The problem is that two DelegatingPolicy instances are being created:
- one from the Ejb3PolicyConfigurationFactory
- one from the deployers/jacc-service.xml
On my box, its the Ejb3PolicyConfigurationFactory that runs first and sets the
DelegatingPolicy.instance value. Its the deployers/jacc-service.xml instance that is
installed as the java.security.Policy value, and the java.security.Policy how the
EJBJACCPolicyModuleDelegate initiates security checks.
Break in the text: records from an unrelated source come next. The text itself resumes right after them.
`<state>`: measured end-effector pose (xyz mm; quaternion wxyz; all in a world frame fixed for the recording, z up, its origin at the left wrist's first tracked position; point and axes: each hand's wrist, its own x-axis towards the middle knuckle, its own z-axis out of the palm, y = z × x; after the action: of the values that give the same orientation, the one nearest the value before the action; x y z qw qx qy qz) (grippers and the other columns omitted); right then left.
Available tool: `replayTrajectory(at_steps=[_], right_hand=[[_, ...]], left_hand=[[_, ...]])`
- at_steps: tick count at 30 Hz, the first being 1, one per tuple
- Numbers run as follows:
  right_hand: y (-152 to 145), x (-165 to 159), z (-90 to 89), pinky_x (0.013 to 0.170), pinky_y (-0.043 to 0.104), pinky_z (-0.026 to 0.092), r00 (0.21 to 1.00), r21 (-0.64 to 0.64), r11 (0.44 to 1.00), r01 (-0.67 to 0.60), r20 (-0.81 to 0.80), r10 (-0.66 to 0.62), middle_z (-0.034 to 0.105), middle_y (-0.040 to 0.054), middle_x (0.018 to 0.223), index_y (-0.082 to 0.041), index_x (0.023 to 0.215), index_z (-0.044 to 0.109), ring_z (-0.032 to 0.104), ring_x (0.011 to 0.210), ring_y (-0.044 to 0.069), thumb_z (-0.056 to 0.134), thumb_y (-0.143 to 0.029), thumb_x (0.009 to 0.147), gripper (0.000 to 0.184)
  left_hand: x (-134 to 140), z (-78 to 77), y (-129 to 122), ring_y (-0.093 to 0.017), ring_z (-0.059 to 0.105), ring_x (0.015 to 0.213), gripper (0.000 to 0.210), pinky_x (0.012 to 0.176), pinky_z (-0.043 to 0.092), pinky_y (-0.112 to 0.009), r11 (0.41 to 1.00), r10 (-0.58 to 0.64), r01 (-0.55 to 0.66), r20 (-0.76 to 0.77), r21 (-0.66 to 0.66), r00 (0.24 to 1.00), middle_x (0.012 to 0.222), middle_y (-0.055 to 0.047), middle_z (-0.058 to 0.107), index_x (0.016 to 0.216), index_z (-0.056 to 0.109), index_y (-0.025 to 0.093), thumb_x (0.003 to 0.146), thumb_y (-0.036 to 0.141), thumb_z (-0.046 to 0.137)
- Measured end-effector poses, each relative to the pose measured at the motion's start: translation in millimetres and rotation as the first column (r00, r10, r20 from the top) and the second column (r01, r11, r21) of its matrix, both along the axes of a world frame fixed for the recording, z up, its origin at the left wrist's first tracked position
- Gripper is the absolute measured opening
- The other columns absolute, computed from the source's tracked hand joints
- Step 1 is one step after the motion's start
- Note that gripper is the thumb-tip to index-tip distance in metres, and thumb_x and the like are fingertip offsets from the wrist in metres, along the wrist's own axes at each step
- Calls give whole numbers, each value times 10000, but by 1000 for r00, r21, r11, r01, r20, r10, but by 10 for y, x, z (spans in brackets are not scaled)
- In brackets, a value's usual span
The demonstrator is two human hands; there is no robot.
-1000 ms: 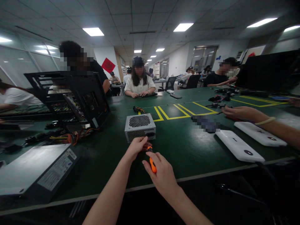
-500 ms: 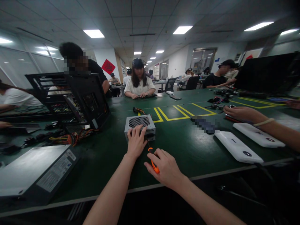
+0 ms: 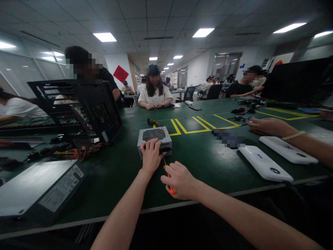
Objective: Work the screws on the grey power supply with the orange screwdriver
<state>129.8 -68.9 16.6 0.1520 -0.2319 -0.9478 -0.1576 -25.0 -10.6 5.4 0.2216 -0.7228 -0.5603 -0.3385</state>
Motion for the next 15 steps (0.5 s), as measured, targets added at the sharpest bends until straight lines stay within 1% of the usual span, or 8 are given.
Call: replayTrajectory(at_steps=[2, 4, 5, 7, 9, 11, 12, 15], right_hand=[[7, -3, -2, 632, 316, 259, 1000, -13, 1000, 15, 11, -15, 521, 67, 806, -185, 807, 553, 413, 717, 186, 528, -253, 707, 124], [6, -5, -11, 645, 315, 273, 998, -35, 998, 48, -40, -50, 525, 62, 810, -182, 805, 548, 427, 726, 184, 525, -279, 725, 128], [3, -8, -20, 651, 315, 282, 995, -45, 997, 63, -81, -66, 528, 61, 810, -180, 803, 546, 436, 731, 186, 518, -323, 743, 157], [-4, -15, -45, 655, 312, 300, 981, -72, 994, 82, -171, -94, 539, 60, 810, -177, 823, 543, 457, 732, 189, 484, -441, 777, 275], [-7, -22, -75, 645, 301, 315, 962, -101, 990, 94, -248, -117, 558, 54, 797, -167, 899, 533, 477, 709, 182, 445, -478, 803, 337], [-3, -22, -102, 631, 286, 322, 946, -117, 988, 105, -294, -136, 571, 43, 778, -152, 968, 508, 485, 677, 165, 439, -386, 825, 283], [3, -18, -111, 628, 282, 322, 945, -110, 988, 109, -296, -138, 570, 37, 769, -152, 966, 503, 483, 667, 160, 446, -326, 820, 234], [26, 4, -113, 624, 287, 309, 969, -42, 994, 97, -225, -104, 552, 38, 783, -178, 858, 516, 468, 686, 165, 496, -227, 754, 117]], left_hand=[[7, -5, 12, -266, 407, 1142, 404, 946, 233, -444, 1000, 12, -12, 7, 9, 1000, 1219, -98, 519, 1096, 502, 210, 739, 373, 598], [12, -9, 20, -264, 412, 1134, 404, 944, 238, -441, 1000, 18, -18, 14, 17, 1000, 1209, -93, 527, 1088, 503, 209, 734, 375, 605], [13, -10, 23, -263, 415, 1130, 403, 943, 240, -440, 1000, 17, -17, 17, 21, 1000, 1205, -91, 531, 1084, 504, 209, 732, 376, 606], [12, -14, 27, -261, 418, 1127, 400, 945, 240, -439, 1000, 11, -11, 23, 27, 1000, 1201, -90, 534, 1081, 505, 209, 731, 373, 607], [10, -17, 31, -261, 418, 1126, 403, 947, 239, -441, 1000, 4, -5, 28, 30, 1000, 1200, -90, 535, 1080, 506, 207, 724, 364, 614], [9, -19, 34, -265, 420, 1123, 409, 947, 240, -444, 1000, 1, -2, 33, 31, 999, 1198, -93, 536, 1076, 510, 204, 713, 353, 626], [10, -19, 35, -266, 420, 1122, 410, 947, 240, -446, 1000, -2, 1, 34, 30, 999, 1197, -95, 537, 1074, 513, 202, 709, 347, 630], [17, -12, 30, -269, 419, 1124, 396, 950, 237, -454, 1000, -8, 7, 39, 28, 999, 1191, -100, 539, 1067, 522, 200, 707, 327, 627]])
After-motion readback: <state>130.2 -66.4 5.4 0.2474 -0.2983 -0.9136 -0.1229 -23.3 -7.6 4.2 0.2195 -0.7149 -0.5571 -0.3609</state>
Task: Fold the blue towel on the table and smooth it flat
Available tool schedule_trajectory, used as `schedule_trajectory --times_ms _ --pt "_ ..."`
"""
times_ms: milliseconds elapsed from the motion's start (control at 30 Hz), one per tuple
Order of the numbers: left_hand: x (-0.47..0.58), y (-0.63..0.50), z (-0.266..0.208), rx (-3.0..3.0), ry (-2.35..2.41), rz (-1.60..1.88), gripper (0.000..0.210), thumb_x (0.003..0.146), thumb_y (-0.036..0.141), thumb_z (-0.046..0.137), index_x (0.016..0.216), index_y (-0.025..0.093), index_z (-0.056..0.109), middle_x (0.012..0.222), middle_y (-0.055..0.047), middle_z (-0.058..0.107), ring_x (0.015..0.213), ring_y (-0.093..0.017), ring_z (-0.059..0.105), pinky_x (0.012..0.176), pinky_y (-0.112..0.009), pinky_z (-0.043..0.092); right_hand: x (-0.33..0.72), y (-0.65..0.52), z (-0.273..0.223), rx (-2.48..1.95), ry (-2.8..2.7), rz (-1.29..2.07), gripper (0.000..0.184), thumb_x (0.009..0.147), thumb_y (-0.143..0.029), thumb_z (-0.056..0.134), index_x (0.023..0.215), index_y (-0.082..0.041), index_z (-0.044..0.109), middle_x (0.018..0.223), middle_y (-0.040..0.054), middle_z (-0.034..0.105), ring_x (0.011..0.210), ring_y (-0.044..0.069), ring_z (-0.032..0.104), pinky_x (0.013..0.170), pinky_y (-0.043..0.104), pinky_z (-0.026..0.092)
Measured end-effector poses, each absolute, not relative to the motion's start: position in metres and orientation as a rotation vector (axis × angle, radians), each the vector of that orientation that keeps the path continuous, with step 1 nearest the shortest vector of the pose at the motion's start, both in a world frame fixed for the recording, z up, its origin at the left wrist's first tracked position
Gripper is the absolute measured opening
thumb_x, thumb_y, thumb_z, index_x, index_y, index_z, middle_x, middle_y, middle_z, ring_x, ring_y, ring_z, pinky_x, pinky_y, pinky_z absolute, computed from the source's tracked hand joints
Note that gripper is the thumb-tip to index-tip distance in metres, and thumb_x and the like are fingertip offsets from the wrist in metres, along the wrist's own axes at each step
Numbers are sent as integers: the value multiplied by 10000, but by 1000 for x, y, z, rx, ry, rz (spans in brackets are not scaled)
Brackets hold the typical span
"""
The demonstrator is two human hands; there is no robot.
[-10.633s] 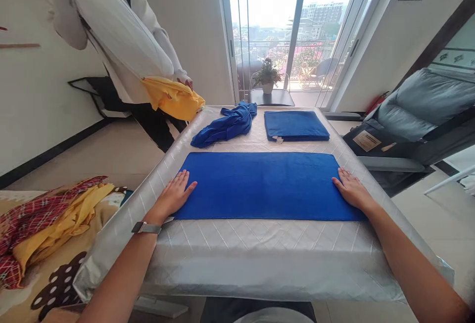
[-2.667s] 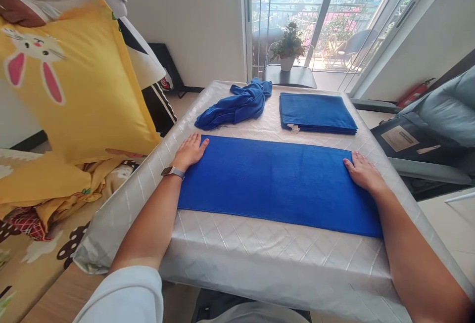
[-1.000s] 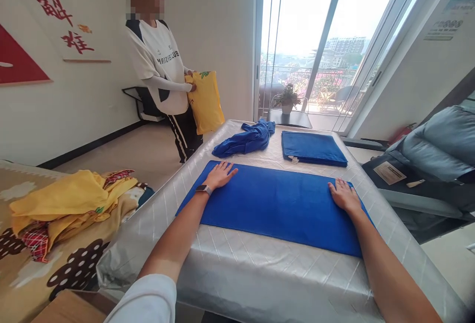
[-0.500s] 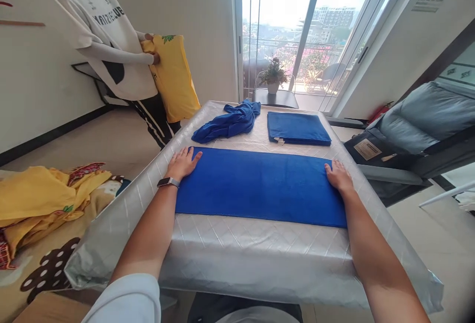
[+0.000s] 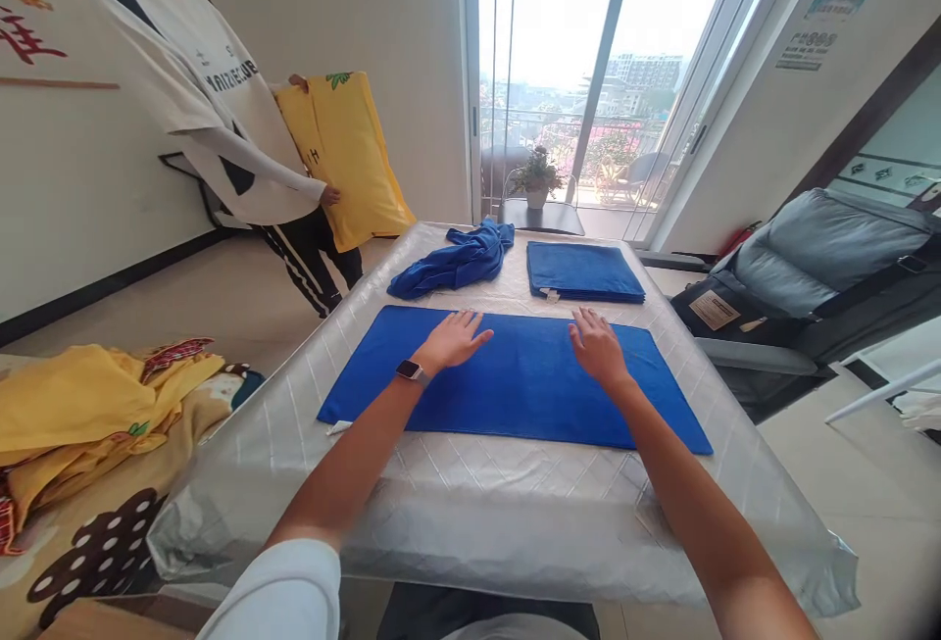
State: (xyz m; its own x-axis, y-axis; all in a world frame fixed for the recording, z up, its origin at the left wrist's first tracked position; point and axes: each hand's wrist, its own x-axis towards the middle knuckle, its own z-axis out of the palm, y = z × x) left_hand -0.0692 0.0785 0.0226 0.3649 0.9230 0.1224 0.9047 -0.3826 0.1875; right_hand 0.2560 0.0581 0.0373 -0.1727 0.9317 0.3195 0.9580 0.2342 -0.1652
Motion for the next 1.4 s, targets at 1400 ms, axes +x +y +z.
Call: schedule_trajectory --times_ms 1400 --pt "-219 98 -17 1946 2300 243 852 1040 662 122 1646 87 288 1723 -165 233 1602 -306 208 1302 -520 153 415 98 -17 -2317 -1965 167 734 1074 -488 168 1643 -44 305 1712 194 272 1587 311 258 1282 528 233"
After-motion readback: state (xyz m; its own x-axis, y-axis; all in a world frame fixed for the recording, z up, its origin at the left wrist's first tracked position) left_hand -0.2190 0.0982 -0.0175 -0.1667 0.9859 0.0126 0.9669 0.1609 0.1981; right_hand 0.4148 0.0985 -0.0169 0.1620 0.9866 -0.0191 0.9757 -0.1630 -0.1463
All jacc permission creation access the DelegatingPolicy via the
PolicyConfigurationFactory, and this uses the DelegatingPolicy.instance, so context
permissions uses one DelegatingPolicy, and the EJBJACCPolicyModuleDelegate uses another.
If I added a dependency to the ejb3.deployer/META-INF/ejb3-deployers-beans.xml
Ejb3Deployer on the JaccPolicyProvider:
| <bean name="Ejb3Deployer"
class="org.jboss.ejb3.deployers.Ejb3Deployer">
| <property name="type">ejb3x</property>
| ...
| <depends>jboss.security:service=JaccPolicyProvider</depends>
| </bean>
|
then the tests pass at a 90% rate on my box.
The Ejb3PolicyConfigurationFactory should be a property that is injected as its in general
not sufficient to use the default logic of the
javax.security.jacc.PolicyConfigurationFactory to create the DelegatingPolicy.